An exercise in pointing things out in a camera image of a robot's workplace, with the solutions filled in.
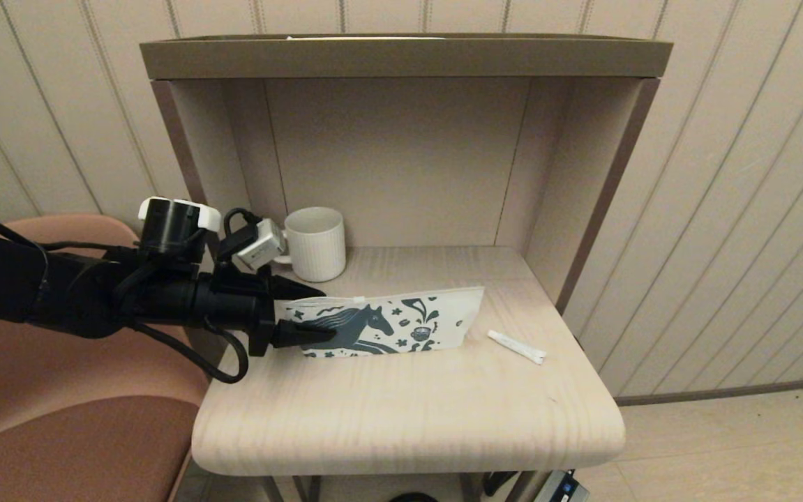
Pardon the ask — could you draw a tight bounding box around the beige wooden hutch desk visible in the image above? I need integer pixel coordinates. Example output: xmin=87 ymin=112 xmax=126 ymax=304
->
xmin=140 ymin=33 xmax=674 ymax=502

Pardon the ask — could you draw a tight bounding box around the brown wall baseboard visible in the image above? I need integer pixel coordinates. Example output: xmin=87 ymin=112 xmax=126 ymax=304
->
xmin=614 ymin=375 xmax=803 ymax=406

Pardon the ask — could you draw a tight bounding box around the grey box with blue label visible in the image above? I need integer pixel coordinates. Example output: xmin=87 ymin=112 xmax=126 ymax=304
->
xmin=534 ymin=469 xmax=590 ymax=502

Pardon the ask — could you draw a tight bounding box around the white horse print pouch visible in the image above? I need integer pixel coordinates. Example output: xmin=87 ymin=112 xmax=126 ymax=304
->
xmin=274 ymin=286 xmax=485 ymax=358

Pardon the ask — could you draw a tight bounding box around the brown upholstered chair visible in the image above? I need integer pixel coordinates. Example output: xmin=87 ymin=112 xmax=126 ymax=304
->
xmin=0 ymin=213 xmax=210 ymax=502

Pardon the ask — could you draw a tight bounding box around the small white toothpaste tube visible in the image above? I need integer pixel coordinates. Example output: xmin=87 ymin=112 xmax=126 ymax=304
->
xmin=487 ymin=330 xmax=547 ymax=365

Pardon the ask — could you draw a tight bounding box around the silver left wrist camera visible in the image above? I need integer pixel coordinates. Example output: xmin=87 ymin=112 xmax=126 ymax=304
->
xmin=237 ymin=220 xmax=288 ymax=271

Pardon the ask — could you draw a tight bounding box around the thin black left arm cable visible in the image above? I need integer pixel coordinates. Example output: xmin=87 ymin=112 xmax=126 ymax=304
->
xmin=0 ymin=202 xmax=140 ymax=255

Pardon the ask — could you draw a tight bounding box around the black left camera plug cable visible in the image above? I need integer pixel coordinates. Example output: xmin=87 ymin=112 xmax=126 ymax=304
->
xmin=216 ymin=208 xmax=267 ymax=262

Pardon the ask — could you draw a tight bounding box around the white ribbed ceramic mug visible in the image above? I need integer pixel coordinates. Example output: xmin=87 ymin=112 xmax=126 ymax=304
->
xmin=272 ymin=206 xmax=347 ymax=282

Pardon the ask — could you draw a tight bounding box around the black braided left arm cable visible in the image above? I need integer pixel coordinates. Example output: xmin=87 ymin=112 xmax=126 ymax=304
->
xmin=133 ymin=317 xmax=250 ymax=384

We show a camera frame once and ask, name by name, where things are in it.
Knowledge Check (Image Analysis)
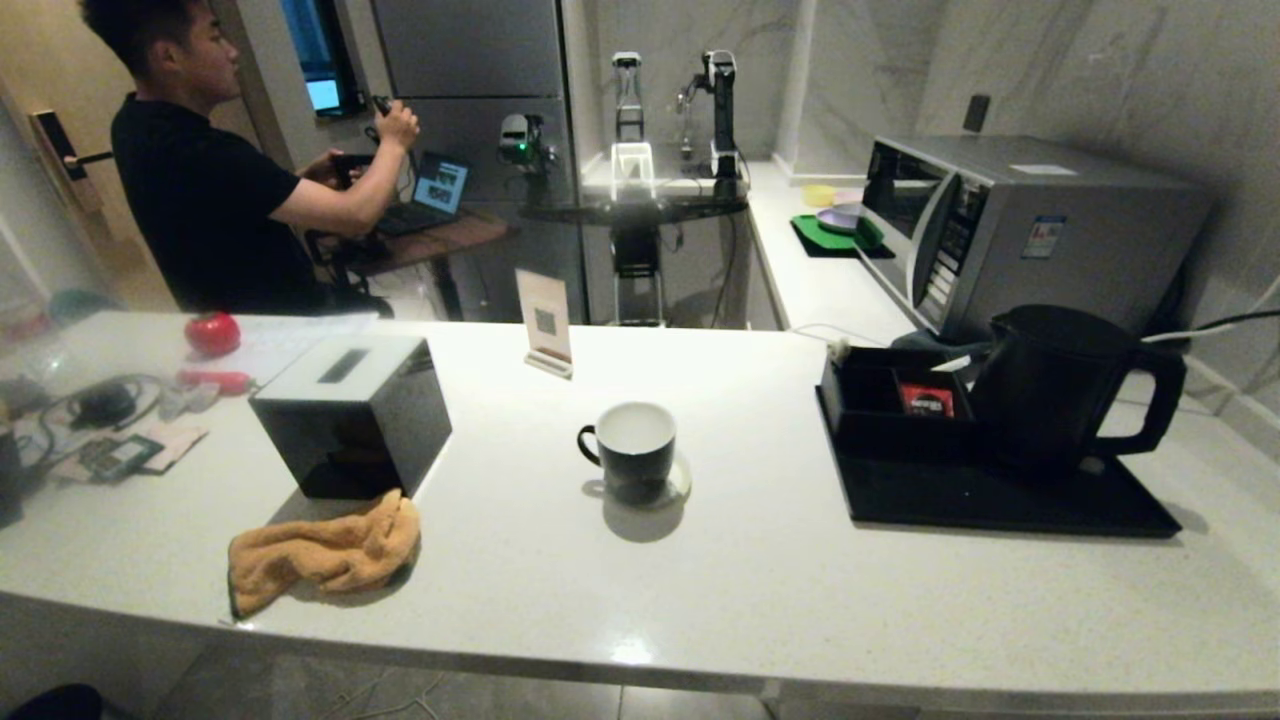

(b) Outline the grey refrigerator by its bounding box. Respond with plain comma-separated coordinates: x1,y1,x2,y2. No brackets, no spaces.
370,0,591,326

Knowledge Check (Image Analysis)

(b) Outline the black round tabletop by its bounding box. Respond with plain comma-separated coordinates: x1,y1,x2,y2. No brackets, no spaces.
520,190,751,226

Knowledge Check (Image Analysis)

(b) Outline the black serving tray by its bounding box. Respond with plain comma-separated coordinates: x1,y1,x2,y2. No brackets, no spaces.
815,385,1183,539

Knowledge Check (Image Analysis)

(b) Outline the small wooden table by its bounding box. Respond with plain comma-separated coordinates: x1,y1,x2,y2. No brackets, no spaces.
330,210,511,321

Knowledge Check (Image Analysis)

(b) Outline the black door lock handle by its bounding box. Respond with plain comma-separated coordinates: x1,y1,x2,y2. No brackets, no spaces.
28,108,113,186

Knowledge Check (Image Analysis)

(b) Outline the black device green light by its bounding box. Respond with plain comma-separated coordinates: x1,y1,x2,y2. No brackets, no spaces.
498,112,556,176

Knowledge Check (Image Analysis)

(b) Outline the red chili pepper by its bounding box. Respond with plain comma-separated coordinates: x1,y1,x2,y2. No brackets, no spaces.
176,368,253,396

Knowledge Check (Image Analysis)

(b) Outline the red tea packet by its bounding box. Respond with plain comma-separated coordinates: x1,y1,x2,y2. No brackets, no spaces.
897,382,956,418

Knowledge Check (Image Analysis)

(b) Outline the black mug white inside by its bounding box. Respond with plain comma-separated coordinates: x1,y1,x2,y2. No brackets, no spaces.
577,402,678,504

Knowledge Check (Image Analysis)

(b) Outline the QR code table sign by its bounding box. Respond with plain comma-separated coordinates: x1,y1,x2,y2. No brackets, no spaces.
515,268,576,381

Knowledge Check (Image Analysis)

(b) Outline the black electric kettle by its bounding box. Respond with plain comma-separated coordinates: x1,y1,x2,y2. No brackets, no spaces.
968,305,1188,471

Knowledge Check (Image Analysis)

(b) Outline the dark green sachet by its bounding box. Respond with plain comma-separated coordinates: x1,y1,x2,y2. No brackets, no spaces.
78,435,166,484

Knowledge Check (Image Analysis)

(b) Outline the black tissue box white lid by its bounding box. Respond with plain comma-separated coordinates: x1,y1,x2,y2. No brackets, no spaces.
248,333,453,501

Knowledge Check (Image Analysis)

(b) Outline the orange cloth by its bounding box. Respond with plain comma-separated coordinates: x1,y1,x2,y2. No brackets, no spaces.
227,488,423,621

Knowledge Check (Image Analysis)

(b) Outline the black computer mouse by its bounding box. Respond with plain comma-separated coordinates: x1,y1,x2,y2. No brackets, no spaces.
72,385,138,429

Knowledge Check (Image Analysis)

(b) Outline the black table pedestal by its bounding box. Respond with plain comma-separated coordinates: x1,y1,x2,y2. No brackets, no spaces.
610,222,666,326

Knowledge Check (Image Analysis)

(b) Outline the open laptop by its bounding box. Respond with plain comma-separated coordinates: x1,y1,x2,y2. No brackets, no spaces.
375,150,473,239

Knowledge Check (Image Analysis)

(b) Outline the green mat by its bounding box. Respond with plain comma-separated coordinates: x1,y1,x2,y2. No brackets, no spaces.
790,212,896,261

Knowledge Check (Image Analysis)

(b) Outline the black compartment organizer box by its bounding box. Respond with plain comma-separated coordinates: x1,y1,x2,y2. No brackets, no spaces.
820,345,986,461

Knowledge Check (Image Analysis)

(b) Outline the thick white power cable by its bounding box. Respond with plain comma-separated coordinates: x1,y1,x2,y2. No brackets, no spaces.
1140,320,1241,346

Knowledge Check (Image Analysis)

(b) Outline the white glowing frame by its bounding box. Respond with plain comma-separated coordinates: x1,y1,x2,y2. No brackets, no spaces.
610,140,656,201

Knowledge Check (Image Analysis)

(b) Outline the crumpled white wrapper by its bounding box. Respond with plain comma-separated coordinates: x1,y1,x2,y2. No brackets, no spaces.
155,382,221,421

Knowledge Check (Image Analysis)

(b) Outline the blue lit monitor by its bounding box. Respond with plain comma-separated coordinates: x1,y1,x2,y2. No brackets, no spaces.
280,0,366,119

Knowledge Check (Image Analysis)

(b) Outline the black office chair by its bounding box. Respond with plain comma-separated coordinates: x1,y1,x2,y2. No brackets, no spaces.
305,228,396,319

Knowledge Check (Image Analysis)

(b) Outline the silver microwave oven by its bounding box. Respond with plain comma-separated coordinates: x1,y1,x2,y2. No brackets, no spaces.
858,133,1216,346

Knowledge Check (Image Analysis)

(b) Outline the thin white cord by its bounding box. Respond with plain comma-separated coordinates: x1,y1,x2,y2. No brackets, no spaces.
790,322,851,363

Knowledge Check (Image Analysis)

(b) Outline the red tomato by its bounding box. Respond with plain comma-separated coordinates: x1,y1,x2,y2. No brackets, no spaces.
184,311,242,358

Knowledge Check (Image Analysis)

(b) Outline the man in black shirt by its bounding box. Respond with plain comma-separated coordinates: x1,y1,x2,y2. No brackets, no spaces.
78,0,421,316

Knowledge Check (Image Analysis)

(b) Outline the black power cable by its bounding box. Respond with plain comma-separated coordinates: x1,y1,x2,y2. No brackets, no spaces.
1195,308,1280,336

★ ★ ★

*Work item:* Every line above that includes the word "camera" must appear in the answer.

*Exercise solution:*
An exercise in pointing things out in a camera image of a robot's workplace, with the solutions filled in.
Pardon the ask — could you draw a tight bounding box around the silver left wrist camera visible in the image above? I need integer pixel coordinates. Example output: xmin=87 ymin=112 xmax=126 ymax=304
Pardon the ask — could you draw a tight bounding box around the black left camera plug cable visible in the image above? I need integer pixel coordinates. Example output: xmin=87 ymin=112 xmax=126 ymax=304
We show a camera frame once and ask, name by name, where things are in it.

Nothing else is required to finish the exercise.